Assignment >>
Restate the listing below exactly, images excluded.
---
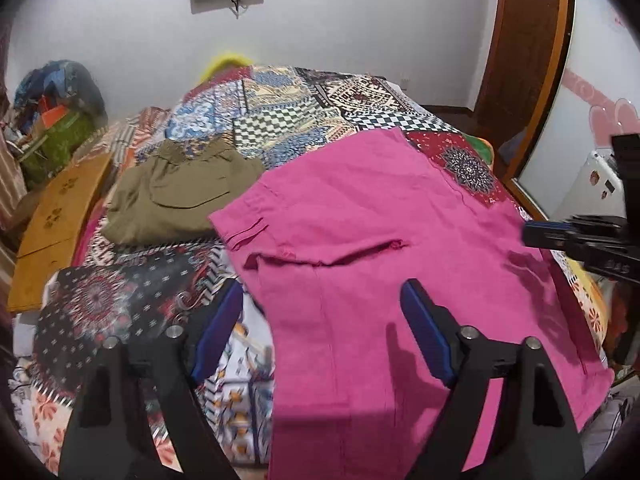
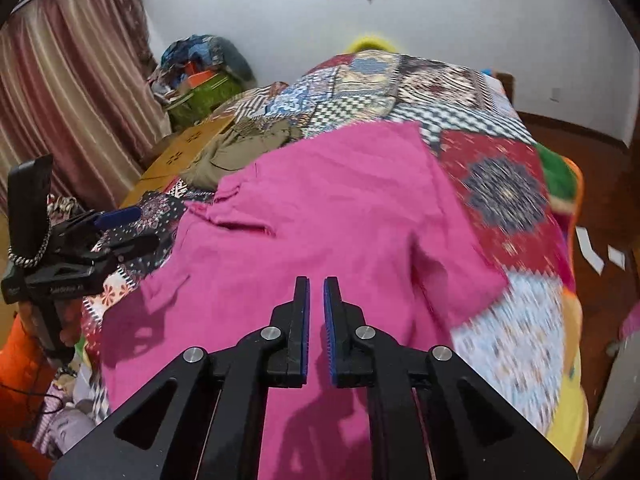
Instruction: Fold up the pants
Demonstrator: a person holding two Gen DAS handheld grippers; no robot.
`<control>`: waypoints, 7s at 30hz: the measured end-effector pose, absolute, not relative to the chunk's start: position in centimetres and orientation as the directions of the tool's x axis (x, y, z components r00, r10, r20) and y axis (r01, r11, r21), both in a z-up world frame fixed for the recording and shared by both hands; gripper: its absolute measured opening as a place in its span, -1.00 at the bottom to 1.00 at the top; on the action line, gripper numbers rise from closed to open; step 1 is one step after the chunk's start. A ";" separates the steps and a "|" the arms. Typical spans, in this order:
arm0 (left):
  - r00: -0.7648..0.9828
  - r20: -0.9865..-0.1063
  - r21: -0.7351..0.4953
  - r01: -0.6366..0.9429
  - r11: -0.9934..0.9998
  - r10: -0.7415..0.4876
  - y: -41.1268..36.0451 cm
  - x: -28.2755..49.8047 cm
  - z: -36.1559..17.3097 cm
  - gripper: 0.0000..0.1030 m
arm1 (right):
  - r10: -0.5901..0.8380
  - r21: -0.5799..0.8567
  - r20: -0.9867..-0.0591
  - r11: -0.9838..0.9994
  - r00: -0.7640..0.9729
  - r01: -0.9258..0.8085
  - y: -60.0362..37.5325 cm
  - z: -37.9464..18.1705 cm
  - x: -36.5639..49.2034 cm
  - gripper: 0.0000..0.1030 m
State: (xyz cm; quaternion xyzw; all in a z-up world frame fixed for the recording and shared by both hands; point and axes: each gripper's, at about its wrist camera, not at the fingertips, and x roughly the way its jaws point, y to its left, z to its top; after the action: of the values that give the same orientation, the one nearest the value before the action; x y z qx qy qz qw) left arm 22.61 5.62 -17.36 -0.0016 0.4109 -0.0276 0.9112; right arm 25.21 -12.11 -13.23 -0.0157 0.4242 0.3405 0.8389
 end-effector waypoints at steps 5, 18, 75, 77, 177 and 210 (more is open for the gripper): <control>0.574 -0.815 -0.034 0.082 0.996 -0.075 5.4 25.0 -20.5 0.20 | 0.444 0.195 -0.811 0.819 0.381 -0.539 -11.4 -16.5 28.7 -0.84; 0.515 -0.855 -0.048 0.028 0.998 -0.055 8.6 21.8 -21.9 0.33 | 0.279 0.090 -0.849 0.913 0.448 -0.398 -22.0 -15.5 26.2 -0.76; 0.543 -0.824 -0.234 -0.065 0.970 -0.162 16.7 37.7 -26.4 -0.47 | 0.517 0.188 -0.752 0.762 0.408 -0.620 -7.4 -18.0 45.6 -0.80; 0.548 -0.817 -0.252 -0.063 0.966 -0.177 16.6 37.8 -26.4 -0.57 | 0.521 0.188 -0.748 0.760 0.411 -0.622 -7.4 -17.9 45.5 -0.82; 0.642 -0.761 -0.046 0.090 0.995 -0.093 9.4 12.1 -20.7 -0.66 | 0.599 0.340 -0.703 0.757 0.384 -0.559 -18.6 -13.9 16.3 -0.89; 0.549 -0.826 -0.105 0.074 0.992 -0.129 7.7 14.6 -20.4 -0.17 | 0.524 0.296 -0.821 0.730 0.226 -0.616 -13.6 -15.4 17.0 -0.24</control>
State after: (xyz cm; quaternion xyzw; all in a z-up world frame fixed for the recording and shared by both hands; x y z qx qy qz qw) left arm 14.65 7.67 -20.36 -0.0291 0.4713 -0.0576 0.8796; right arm 17.05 -13.61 -15.45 -0.0458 0.5040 0.3648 0.7815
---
Result >>
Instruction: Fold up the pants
Demonstrator: a person holding two Gen DAS handheld grippers; no robot.
`<control>`: waypoints, 7s at 30hz: the measured end-effector pose, absolute, not relative to the chunk's start: position in centimetres and orientation as the directions of the tool's x axis (x, y, z components r00, r10, r20) and y axis (r01, r11, r21), both in a z-up world frame fixed for the recording and shared by both hands; gripper: its absolute measured opening as a place in its span, -1.00 at the bottom to 1.00 at the top; on the action line, gripper numbers rise from closed to open; step 1 is one step after the chunk's start. A ";" separates the steps and a "|" the arms. Typical spans, in this order:
arm0 (left):
  - r00: -0.7648..0.9828
  - r20: -0.9865..-0.1063
  - r21: -0.7351..0.4953
  - r01: -0.6366..0.9429
  - r11: -0.9934..0.9998
  - r10: -0.7415..0.4876
  - y: -41.1268..36.0451 cm
  - x: -28.2755..49.8047 cm
  - z: -36.1559..17.3097 cm
  - gripper: 0.0000..0.1030 m
arm1 (right):
  - r10: -0.5901..0.8380
  - r21: -0.5799..0.8567
  - r20: -0.9867..-0.0591
  - r11: -0.9838..0.9994
  - r00: -0.7640..0.9729
  - r01: -0.9258..0.8085
  - y: -60.0362..37.5325 cm
  - z: -37.9464..18.1705 cm
  - x: -36.5639..49.2034 cm
  - gripper: 0.0000..0.1030 m
State: (xyz cm; quaternion xyzw; all in a z-up world frame fixed for the recording and shared by both hands; point and axes: each gripper's, at about its wrist camera, not at the fingertips, and x roughly the way its jaws point, y to its left, z to its top; after the action: of the values that give the same orientation, the one nearest the value before the action; x y z qx qy qz qw) left arm 22.61 5.62 -17.36 -0.0016 0.4109 -0.0276 0.9112; right arm 25.21 -12.11 -13.23 -0.0157 0.4242 0.3405 0.8389
 end-effector waypoints at steps 5, 18, 75, 77, 177 and 210 (more is open for the gripper): <control>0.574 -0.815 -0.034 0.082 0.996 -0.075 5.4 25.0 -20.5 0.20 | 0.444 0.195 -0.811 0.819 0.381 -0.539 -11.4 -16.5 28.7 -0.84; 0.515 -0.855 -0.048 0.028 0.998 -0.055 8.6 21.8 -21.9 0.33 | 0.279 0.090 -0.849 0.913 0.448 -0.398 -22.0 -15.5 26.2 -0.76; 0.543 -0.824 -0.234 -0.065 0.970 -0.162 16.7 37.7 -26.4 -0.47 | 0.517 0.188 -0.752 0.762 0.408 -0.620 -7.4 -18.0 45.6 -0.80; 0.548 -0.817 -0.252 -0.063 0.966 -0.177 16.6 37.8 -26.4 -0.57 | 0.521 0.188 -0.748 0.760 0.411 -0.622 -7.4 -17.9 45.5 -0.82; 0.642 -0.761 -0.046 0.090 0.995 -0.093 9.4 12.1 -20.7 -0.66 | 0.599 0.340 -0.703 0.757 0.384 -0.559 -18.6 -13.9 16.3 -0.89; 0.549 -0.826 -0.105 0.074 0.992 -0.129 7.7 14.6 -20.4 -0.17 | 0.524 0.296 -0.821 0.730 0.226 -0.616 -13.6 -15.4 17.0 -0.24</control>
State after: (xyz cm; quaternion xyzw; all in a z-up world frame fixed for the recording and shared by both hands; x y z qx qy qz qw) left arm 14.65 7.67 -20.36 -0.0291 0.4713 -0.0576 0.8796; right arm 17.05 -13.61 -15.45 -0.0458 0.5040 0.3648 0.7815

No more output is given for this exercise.